Carney’s response meandered through what amounted to mathematical excuses. The end of his response summed up the truly important message:

“…given what’s happened on the external side, that combined with the weak first quarter means it makes sense to step back, say, ‘Okay, we think momentum’s going to be re-established, but let’s see evidence of that before moving.’”

It is a response that reveals the BoE’s true, underlying tentativeness. Like a wary squirrel, the minute the BoE senses just a hint of economic danger – even when that danger is soft-pedaled as the temporary result of poor weather, “idiosyncratic factors” – the BoE immediately and eager rolls back any hint of previous hawkishness.
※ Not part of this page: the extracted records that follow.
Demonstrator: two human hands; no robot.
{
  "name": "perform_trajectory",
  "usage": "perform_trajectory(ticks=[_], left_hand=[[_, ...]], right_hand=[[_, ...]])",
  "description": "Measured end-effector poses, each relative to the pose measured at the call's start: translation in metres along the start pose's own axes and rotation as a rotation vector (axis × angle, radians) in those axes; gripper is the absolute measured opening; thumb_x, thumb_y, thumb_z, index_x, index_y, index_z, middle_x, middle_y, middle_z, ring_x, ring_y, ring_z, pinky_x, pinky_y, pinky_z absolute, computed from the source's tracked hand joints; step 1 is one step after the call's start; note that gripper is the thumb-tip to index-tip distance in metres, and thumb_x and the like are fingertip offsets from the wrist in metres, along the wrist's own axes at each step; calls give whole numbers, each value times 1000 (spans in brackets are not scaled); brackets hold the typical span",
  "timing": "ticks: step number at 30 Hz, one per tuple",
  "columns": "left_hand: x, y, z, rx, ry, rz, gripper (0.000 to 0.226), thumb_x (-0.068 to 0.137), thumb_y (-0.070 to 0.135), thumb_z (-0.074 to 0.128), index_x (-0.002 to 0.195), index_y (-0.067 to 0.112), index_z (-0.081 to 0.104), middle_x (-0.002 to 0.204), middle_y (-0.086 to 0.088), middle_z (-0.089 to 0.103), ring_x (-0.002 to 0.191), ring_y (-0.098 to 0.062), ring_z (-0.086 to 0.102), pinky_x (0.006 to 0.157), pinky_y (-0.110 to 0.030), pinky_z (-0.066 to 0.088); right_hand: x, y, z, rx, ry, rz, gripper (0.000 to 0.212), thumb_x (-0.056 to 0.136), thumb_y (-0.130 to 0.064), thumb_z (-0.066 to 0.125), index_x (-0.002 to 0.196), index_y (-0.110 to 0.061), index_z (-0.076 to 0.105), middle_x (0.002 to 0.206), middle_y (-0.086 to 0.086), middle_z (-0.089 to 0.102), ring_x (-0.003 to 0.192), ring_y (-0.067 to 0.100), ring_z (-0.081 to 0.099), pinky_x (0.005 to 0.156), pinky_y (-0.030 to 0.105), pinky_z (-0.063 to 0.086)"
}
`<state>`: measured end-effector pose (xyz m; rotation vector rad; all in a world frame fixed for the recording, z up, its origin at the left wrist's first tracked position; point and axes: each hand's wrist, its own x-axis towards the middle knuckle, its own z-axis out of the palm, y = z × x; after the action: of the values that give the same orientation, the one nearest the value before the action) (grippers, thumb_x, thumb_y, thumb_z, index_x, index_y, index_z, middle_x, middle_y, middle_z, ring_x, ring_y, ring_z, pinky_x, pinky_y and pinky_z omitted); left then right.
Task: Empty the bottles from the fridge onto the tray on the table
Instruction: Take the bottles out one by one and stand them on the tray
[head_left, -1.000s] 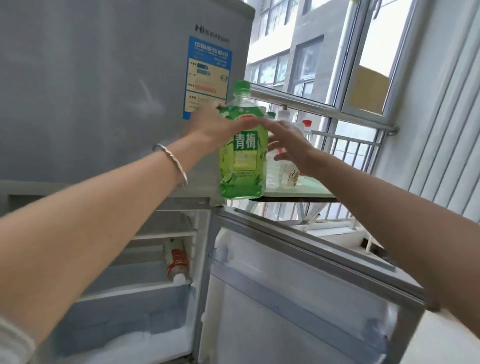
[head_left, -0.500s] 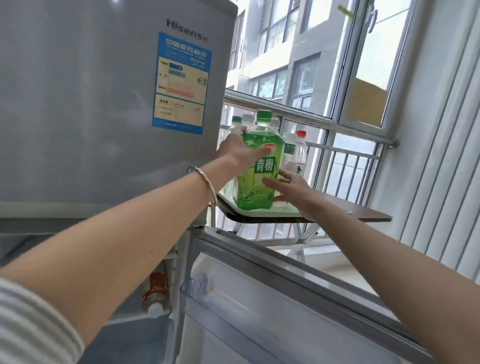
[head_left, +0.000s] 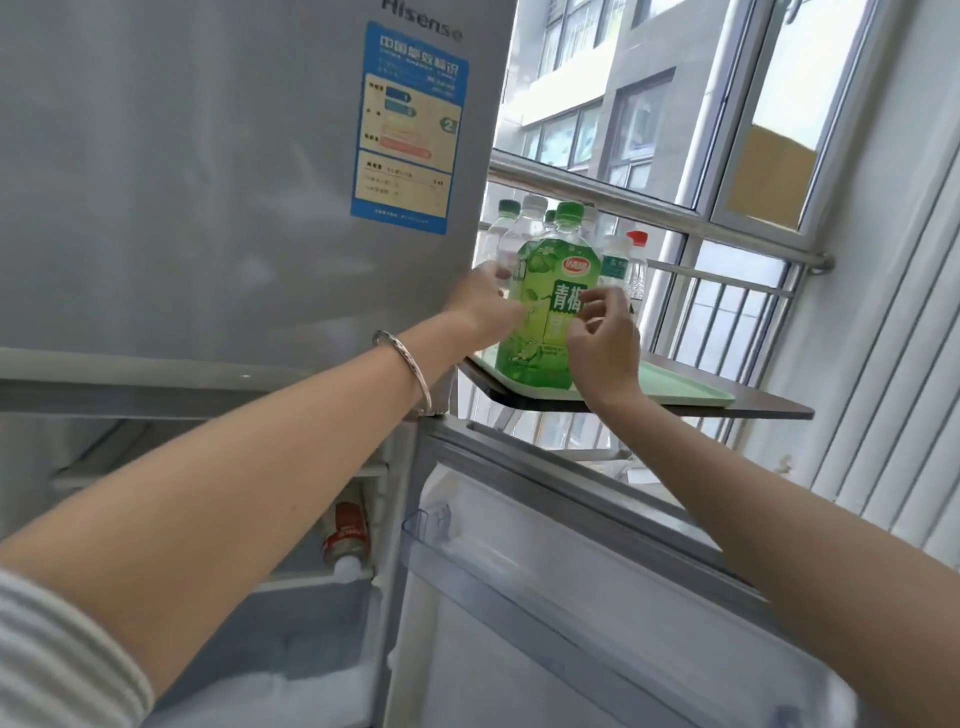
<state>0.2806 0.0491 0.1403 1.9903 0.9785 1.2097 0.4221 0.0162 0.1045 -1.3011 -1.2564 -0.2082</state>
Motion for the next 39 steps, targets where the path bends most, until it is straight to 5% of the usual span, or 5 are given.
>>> perform_trajectory(ticks=[6,20,23,27,39], left_hand=[[-37,-51,-44,39,-92,-163,17,87,4,51,88,8,68,90,-18,66,78,-26,63,79,-40,56],[-128,-249,-80,180,-203,-723,34,95,30,48,120,8,54,110,-11,61,93,-23,60,83,-37,53],[-134,-284,-72,198,-175,-811,43,96,24,48,134,7,42,114,-13,58,93,-23,59,77,-35,51],[-139,-320,-64,161,-104,-854,51,95,20,51,142,8,35,119,-16,61,91,-23,60,75,-35,51],[-152,-338,-62,127,-55,-865,49,90,15,54,138,11,43,119,-20,64,88,-23,61,66,-27,48]], right_hand=[[-69,-49,74,57,-403,41,22,84,-4,56,103,-13,56,87,5,65,80,22,61,67,34,48],[-208,33,259,-231,-1073,307,12,90,-21,56,91,-9,60,94,15,61,89,27,60,77,37,51],[-224,70,289,-423,-1172,339,42,88,-27,59,125,-7,54,123,13,59,114,30,58,93,33,49],[-244,110,319,-551,-1232,419,75,83,-30,62,147,-7,31,149,17,39,134,33,42,109,38,40],[-259,139,306,-527,-1158,89,47,92,-14,46,139,-17,44,142,13,44,128,33,44,102,38,38]])
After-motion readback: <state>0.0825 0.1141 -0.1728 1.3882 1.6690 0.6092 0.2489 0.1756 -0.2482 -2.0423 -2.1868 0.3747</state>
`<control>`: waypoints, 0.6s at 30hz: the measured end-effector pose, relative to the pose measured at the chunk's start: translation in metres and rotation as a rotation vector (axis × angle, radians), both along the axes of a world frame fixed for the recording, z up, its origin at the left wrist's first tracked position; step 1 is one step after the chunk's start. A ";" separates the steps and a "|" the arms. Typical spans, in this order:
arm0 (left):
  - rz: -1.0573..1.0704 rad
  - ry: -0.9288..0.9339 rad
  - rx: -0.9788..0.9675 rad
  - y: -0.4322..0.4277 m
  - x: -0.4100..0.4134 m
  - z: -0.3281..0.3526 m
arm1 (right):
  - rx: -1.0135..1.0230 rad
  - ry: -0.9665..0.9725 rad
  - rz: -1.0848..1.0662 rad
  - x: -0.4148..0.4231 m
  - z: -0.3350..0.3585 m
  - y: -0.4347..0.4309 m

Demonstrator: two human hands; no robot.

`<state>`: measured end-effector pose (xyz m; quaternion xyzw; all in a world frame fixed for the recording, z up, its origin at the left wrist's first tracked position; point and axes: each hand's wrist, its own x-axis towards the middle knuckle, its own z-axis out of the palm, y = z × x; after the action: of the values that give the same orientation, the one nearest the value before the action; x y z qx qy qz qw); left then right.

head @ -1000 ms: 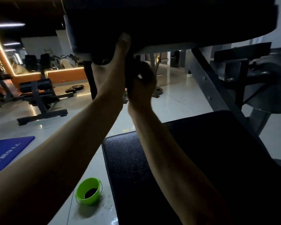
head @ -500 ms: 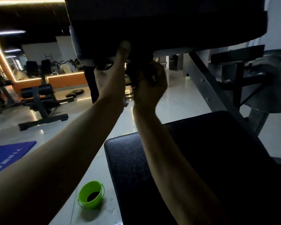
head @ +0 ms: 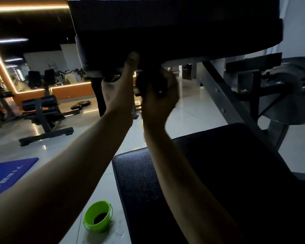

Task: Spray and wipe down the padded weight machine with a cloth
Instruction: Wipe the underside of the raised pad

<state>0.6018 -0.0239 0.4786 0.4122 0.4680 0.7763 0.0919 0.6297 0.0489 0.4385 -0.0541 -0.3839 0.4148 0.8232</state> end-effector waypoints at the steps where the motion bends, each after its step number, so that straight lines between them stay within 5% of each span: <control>1: -0.067 -0.014 0.017 -0.001 -0.002 -0.002 | 0.063 -0.094 -0.043 -0.009 -0.005 -0.010; 4: -0.068 0.017 0.021 -0.002 -0.005 -0.003 | 0.157 -0.122 -0.053 -0.006 -0.003 -0.016; 11: 0.038 0.029 -0.039 0.000 -0.007 -0.002 | -0.042 0.263 -0.063 0.065 0.026 0.030; 18: -0.006 0.087 0.033 0.002 -0.009 -0.006 | 0.312 -0.224 -0.241 0.026 0.003 -0.018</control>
<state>0.5930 -0.0221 0.4726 0.4483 0.4576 0.7649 0.0668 0.6554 0.0306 0.4411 -0.0173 -0.5231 0.2406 0.8174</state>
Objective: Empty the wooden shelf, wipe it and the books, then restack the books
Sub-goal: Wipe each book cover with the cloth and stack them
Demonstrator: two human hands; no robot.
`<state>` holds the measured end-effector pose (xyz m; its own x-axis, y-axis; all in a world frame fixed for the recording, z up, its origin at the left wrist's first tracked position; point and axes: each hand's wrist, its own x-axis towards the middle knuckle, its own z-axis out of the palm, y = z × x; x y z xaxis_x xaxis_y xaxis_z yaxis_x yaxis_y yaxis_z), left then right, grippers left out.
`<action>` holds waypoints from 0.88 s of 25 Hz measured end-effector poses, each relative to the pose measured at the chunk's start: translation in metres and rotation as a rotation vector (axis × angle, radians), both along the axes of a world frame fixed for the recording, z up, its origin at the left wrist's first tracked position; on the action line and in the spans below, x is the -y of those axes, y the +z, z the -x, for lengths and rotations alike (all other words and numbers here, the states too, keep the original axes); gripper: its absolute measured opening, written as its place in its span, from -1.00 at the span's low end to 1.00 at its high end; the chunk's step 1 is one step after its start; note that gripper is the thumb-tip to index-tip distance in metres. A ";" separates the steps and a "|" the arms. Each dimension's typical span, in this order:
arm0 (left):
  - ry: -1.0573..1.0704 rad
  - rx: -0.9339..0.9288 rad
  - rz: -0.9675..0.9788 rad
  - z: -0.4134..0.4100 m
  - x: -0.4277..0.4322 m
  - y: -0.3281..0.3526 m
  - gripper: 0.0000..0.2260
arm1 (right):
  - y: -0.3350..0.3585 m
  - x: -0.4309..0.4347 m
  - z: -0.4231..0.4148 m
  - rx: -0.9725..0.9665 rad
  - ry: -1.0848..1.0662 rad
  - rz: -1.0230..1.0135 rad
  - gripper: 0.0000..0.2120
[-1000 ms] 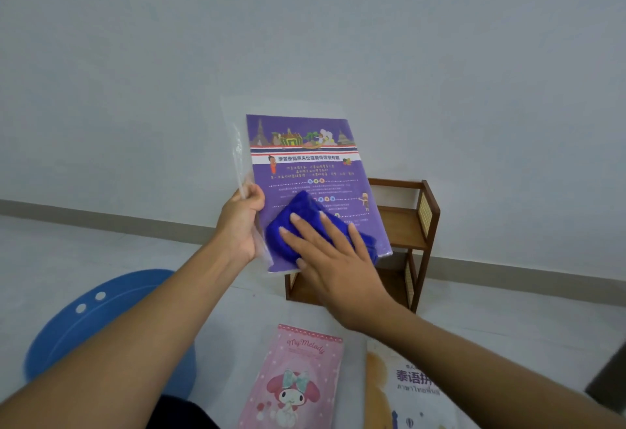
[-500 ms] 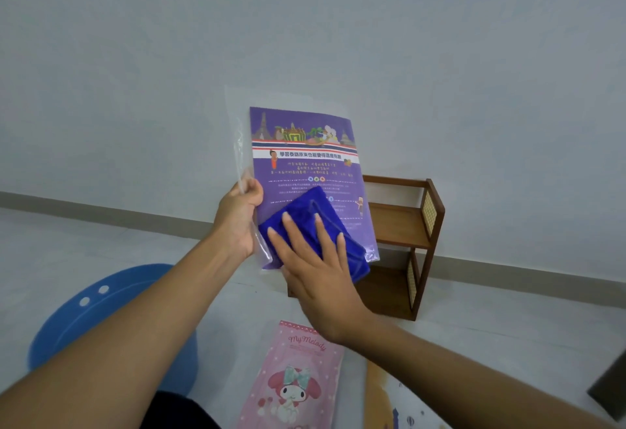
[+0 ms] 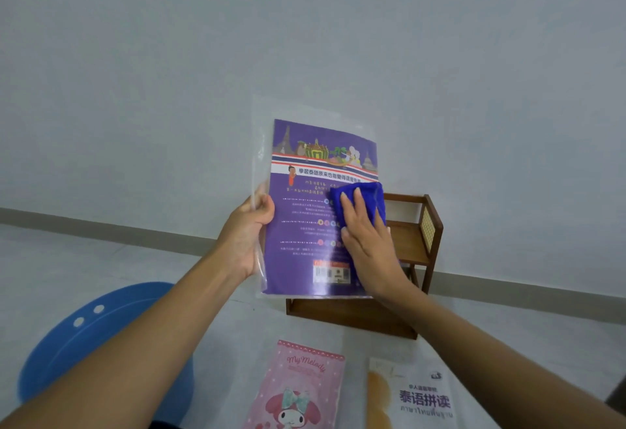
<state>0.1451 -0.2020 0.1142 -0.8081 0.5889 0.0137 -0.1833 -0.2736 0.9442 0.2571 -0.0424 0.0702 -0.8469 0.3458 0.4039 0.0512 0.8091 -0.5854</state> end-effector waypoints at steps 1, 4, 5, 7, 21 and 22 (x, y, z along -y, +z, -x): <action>0.002 0.002 -0.007 -0.001 -0.001 0.000 -0.77 | 0.000 0.007 -0.002 0.045 0.021 -0.075 -0.46; 0.007 -0.008 -0.026 0.000 -0.004 -0.002 -0.75 | -0.008 0.039 -0.006 0.088 0.165 -0.430 -0.42; 0.005 -0.017 -0.015 -0.001 -0.005 -0.002 -0.76 | -0.009 0.042 -0.005 0.083 0.202 -0.487 -0.42; -0.007 -0.025 0.006 -0.004 -0.006 -0.001 -0.78 | -0.004 0.032 -0.004 0.099 0.230 -0.514 -0.47; -0.074 -0.209 0.149 -0.009 -0.007 0.009 -0.77 | 0.038 -0.015 0.021 -0.213 -0.164 -0.172 -0.59; -0.059 -0.225 0.155 -0.010 -0.008 0.010 -0.78 | 0.037 -0.017 0.022 -0.225 -0.224 -0.056 -0.59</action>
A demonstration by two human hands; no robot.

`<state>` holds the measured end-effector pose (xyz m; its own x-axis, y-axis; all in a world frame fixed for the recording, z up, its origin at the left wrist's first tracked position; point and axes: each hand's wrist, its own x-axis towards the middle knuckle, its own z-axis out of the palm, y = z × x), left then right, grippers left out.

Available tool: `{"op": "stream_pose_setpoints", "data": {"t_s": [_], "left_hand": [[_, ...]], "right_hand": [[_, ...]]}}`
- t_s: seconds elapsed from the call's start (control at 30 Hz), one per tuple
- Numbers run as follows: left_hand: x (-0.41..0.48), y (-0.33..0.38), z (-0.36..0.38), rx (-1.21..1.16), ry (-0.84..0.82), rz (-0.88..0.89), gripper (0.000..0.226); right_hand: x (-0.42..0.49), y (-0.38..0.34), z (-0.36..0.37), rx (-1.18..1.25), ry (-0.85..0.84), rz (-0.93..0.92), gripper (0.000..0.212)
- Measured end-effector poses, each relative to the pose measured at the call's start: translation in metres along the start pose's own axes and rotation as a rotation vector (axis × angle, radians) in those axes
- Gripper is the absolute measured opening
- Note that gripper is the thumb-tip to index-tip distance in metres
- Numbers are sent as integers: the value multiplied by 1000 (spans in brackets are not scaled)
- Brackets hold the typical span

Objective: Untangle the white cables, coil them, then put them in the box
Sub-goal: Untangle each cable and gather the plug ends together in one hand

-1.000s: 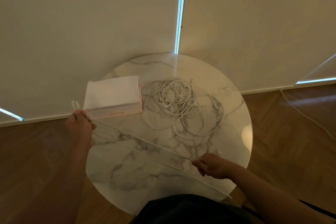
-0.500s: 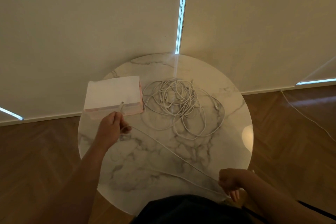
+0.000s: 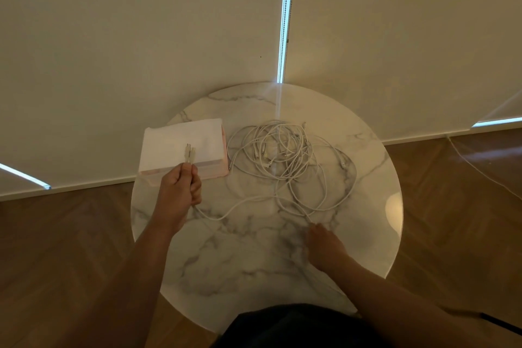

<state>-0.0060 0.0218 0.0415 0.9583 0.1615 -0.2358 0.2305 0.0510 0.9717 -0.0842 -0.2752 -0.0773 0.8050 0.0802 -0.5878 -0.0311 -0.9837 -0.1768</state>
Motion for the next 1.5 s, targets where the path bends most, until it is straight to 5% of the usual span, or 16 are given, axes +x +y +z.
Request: {"op": "stream_pose_setpoints", "data": {"t_s": [0.1, 0.23, 0.43, 0.63, 0.9, 1.13, 1.3, 1.5], "left_hand": [[-1, 3, -4, -35, -4, 7, 34], [-3, 2, -6, -84, 2, 0, 35], [1, -2, -8, -226, 48, -26, 37], [4, -6, -10, -328, 106, -59, 37], [1, -9, -3, -354, 121, -97, 37], [-1, 0, 11, -405, 87, -92, 37], [3, 1, 8, -451, 113, -87, 38], [11, -21, -7, -526, 245, -170, 39]], "right_hand": [[-3, 3, -1, 221, 138, 161, 46], [-6, 15, -5, 124, 113, 161, 31], [-19, 30, -13, -124, -238, 2, 41], [-28, 54, -23, -286, -443, 66, 38], [5, 0, -41, -52, -19, -106, 40], [8, -79, -26, 147, -121, -414, 85], [7, -82, -17, 106, -173, -383, 30], [6, -21, -16, -93, -306, -289, 36]]}}
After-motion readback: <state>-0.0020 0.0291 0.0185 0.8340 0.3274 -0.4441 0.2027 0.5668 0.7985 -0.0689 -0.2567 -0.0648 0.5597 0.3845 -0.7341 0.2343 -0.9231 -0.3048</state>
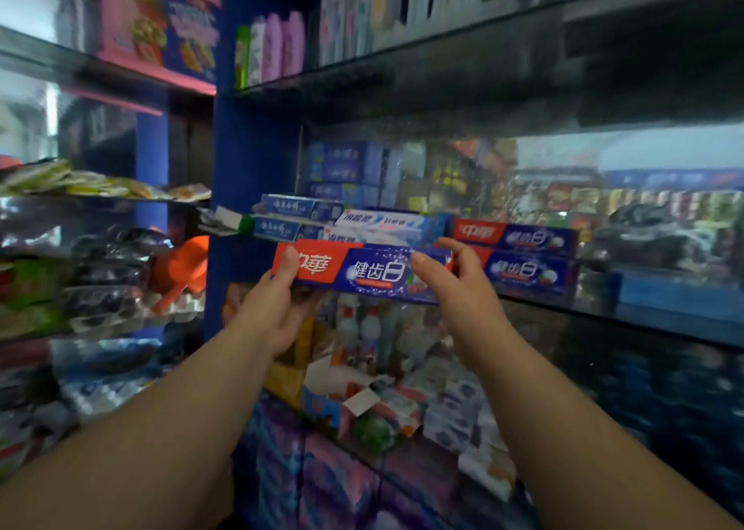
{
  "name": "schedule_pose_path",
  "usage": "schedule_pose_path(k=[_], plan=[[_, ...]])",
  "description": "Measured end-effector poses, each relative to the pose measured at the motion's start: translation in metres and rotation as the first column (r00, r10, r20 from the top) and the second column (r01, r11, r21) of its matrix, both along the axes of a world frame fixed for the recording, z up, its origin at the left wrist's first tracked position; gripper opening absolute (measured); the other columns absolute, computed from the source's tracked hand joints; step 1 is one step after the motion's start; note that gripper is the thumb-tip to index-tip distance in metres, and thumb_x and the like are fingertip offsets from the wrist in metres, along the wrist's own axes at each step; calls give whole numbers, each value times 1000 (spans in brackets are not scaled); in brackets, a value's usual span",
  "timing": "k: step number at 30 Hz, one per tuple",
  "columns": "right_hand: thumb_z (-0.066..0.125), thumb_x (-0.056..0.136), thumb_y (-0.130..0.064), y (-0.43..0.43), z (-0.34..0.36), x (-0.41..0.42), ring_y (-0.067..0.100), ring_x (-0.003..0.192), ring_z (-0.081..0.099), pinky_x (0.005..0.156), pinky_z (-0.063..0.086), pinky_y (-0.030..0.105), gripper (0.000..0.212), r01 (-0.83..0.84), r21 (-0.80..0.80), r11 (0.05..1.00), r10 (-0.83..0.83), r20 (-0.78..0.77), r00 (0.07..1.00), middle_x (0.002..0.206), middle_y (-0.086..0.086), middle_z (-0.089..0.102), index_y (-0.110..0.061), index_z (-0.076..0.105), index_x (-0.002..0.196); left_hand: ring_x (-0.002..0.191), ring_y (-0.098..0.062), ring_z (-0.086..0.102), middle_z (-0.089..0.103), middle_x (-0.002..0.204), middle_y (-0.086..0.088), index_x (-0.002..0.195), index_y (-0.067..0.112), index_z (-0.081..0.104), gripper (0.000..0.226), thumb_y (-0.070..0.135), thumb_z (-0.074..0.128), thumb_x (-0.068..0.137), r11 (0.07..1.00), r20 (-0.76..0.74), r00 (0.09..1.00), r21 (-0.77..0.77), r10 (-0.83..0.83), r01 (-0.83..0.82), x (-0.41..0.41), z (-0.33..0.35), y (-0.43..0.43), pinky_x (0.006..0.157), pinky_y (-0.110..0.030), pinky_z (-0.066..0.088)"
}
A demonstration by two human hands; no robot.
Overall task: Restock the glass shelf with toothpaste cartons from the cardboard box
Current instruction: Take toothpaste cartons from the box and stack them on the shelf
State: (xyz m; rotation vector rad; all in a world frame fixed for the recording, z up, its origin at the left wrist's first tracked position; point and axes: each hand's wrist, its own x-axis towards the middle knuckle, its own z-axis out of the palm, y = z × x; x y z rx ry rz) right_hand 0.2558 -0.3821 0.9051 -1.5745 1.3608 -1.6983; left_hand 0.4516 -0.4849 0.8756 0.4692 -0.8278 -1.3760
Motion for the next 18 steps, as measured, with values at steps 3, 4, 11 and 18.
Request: schedule_pose_path(k=[3,4,11,18], plan=[[65,70,-64,12,30,-29,19,112,59,97,48,46,67,70,-51,996,-72,-29,997,122,-5,57,-40,44,128,91,-20,68,69,99,-8,102,14,58,20,32,55,94,992,93,994,-106,-55,65,-30,38,-2,84,-41,55],[64,77,-58,15,37,-41,18,111,59,97,47,43,59,91,-65,994,-94,-44,995,120,-6,57,-39,44,129,86,-17,69,71,95,-6,101,15,60,19,32,54,94,985,139,987,-144,-76,96,-40,47,-6,79,-37,56],[61,80,-61,23,60,-110,21,109,63,97,49,47,74,280,44,959,-266,-200,943,126,-3,56,-42,29,143,89,-17,66,72,97,-2,100,17,66,21,33,63,88,942,566,823,-244,-54,230,-105,61,-46,94,-38,52],[48,96,-45,13,42,-122,20,116,54,106,39,41,64,491,299,818,-309,-491,815,143,3,48,-40,13,150,118,-23,54,54,134,-7,143,18,39,57,23,62,90,887,908,330,-357,257,293,-134,65,-62,95,-26,39]])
Carney so effectively circumvented the real issue of the Bank’s persistent vacillation on its policy stance that the next reporter had to press on:

“Larry Elliott, Guardian. Can I just follow up on that? In February, you did say that you thought monetary policy would need to be tightened somewhat earlier and by a somewhat greater extent. You’ve now dropped that language, you’re talking about an ongoing tightening of policy, which is much softer language. I’m not quite sure why.”

Carney’s follow-up response was even more convoluted and evasive.

It is a tough situation for everyone. Yet, by now, the audience should fully understand that the Bank of England is heavily biased toward a very slow and reluctant crawl toward higher rates: “It’s at a gentle pace, they’re limited and gradual moves, but that’s the core message.” In particular, the Bank will be much quicker to justify a need for low rates and rate cuts than a rationale for higher rates. This orientation should make anyone steadfastly skeptical anytime the BoE talks about higher rates. The BoE maintains a general conservatism born from a desperate desire to avoid triggering the next financial downturn especially with uncertainties still looming from Brexit.

2 thoughts on “British Pound Hits A Post-Brexit Support In the Wake of Monetary Swirl

  1. Ahhh, poor Mark Carney. Remember when he appeared to be a genius running the Bank of Canada through the Great Recession? Has he lost his mojo now that he’s running the rather more messy Bank of England?

  2. Yeah. He did a great job at the Bank of Canada. The UK is a bigger and more complex economy and did worse in the Great Recession than Canada did. If Carney were still at the BoC, he might just as clear as the current leadership.